Let’s take a look at the IP configuration on your system. Note: PC/Laptop only:
- Go to your Start Menu and search for and run “Windows Powershell”. This may be in a slightly different location depending on your version of windows. At the Powershell prompt: Type “IPCONFIG” and see the results. You should see something like this:
Some of the items listed will be recognisable, such as IPv4 address and Subnet Mask. There are also some other items like Default Gateway which we’ll cover in later posts.
- Open up a terminal window and type IFCONFIG. On a Mac you will see a result that looks like this:
I’ve highlighted some of the same information that you could also see on the Windows tab. The output here is a little more complex and has much more content. We can see our IPv4 address “inet 192.168.0.2” and also our subnet mask “netmask 0xffffff00”. You’ll notice that the subnet mask is much less recognisable and this is because it’s displayed in hexadecimal format, instead of standard IP or binary. If you convert the hexidecimal to IP, you get 255.255.255.0 which is a standard Class C network subnet mask.
Linux produces a similar format to this with some slightly different details, but ultimately following the same approach. As you might expect Linux and Mac systems have many similarities due to their sibling nature and UNIX ancestry.
IP addresses are clearly an important factor in the network layer, but even though we have a unique network identity for both our source and destination nodes, they wouldn’t be of much use if we didn’t have a way to direct the data packets across the network from source to destination. That’s where routing comes in.

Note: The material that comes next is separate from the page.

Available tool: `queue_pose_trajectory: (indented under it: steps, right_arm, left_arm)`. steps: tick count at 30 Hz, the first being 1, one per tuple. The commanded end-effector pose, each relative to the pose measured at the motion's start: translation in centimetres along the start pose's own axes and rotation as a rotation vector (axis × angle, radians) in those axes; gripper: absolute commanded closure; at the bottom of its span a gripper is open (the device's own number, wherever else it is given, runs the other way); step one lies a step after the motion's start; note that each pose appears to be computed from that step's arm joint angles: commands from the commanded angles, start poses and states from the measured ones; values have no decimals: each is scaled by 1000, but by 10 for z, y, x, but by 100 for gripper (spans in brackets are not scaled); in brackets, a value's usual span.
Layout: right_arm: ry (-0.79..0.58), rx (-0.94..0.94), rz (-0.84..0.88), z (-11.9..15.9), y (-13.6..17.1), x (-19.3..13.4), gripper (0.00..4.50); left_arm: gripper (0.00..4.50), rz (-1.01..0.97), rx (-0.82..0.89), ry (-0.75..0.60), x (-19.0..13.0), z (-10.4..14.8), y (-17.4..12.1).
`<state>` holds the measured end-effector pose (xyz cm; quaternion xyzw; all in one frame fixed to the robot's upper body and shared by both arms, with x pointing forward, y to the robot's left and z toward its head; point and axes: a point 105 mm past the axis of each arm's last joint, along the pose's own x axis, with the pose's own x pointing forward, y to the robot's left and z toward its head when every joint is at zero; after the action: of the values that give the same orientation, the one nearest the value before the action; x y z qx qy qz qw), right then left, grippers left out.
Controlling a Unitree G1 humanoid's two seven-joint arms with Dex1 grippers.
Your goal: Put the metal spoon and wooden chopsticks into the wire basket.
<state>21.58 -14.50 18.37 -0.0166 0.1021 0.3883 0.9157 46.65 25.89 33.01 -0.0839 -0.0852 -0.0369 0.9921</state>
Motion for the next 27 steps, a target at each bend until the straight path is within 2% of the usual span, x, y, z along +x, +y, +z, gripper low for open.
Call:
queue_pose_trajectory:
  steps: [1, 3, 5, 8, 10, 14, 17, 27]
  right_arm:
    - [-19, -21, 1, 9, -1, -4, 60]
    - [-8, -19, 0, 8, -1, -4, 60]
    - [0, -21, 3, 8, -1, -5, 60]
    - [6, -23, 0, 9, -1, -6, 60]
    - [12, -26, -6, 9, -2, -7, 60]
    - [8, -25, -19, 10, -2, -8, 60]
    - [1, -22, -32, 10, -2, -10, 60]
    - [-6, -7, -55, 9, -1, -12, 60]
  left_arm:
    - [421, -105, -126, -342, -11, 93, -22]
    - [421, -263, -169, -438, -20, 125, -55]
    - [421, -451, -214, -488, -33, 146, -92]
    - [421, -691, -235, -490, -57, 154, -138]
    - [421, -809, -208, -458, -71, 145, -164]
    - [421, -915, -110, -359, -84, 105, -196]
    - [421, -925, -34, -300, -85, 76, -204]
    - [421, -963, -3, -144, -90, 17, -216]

The Pirate Ship: Let’s use some of the similarities with the postal service in our analogy. Instead of an IP address we’ll have:
My node address as: Room 62, Building 34, Legofiend Street, Manchester.

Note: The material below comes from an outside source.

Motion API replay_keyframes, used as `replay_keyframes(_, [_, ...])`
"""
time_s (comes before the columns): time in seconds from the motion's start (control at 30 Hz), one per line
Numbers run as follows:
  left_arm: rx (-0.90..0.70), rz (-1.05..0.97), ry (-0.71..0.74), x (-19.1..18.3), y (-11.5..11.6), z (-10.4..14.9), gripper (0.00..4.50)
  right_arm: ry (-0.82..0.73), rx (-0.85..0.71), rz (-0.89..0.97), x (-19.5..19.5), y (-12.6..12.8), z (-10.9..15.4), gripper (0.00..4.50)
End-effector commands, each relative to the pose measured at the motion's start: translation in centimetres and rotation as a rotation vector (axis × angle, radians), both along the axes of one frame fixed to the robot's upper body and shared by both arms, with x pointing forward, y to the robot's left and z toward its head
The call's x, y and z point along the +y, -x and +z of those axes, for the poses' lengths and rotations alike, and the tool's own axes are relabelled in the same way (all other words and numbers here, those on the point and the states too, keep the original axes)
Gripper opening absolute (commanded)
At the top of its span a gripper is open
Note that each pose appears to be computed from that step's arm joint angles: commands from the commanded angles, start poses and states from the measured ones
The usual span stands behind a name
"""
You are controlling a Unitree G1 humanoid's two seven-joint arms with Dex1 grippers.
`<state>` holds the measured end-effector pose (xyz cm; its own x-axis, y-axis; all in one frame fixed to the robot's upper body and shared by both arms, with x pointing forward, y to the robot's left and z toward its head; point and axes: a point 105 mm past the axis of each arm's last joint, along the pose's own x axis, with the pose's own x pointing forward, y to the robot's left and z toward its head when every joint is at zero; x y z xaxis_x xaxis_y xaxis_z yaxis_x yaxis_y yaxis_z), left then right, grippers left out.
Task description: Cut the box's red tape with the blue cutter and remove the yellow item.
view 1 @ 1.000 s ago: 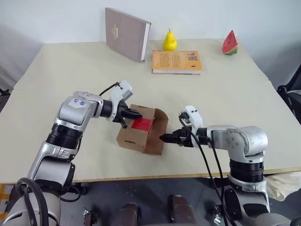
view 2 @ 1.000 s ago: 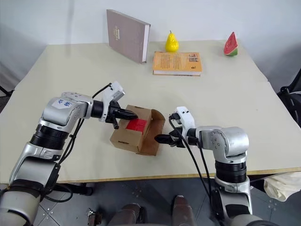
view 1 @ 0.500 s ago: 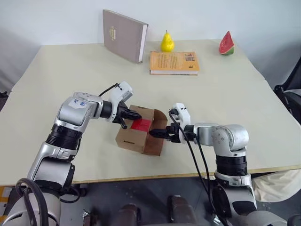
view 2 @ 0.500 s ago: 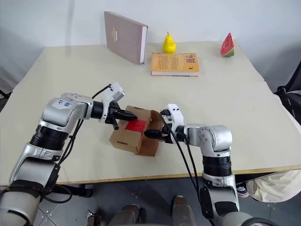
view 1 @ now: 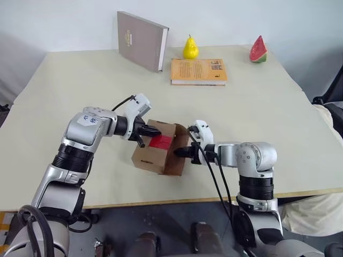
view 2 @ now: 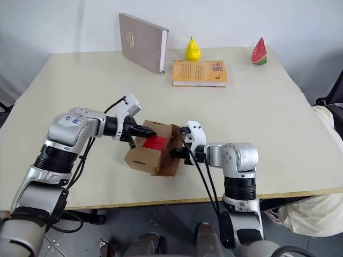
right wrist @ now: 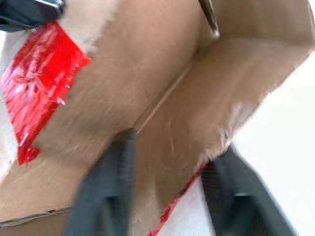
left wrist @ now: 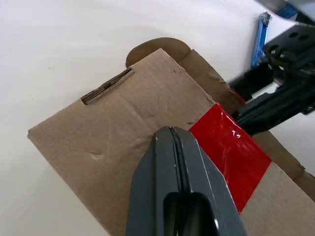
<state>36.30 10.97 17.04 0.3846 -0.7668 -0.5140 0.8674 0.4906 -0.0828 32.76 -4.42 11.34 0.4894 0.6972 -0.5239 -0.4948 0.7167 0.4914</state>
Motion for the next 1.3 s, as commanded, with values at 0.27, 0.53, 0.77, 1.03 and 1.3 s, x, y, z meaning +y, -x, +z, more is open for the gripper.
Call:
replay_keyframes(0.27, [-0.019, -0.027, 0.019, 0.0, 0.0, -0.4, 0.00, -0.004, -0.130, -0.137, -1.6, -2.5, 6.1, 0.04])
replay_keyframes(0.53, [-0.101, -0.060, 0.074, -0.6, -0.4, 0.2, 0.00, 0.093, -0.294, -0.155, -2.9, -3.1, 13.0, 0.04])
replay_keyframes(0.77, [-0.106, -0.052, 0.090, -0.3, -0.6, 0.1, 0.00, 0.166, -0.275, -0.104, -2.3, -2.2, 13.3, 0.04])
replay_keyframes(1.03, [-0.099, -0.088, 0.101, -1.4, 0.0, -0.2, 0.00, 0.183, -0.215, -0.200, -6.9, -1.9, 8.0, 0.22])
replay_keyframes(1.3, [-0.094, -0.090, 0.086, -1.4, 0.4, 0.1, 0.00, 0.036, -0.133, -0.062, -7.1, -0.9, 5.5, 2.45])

Rich’s node address as: Room 78, Building 2, Zoo Street, London.
We’re going to assume that all addresses are public and that there’s is no NATing process occuring between public and private. To align more closely with IP Addressing, let’s split our addresses into a Node and Network ID. So, in both cases the “Room” is the node and the “Building, Street, City” part of the address makes up the network ID.
To pick up where we left our transport manager earlier in the series, we need to apply more information to our packet. It currently has a TCP label and sequence number. We’re now going to take that packet and put it inside another one, a slightly larger box. On the new package, we’re going to write the destination node address (Rich’s) and the source node address (Mine).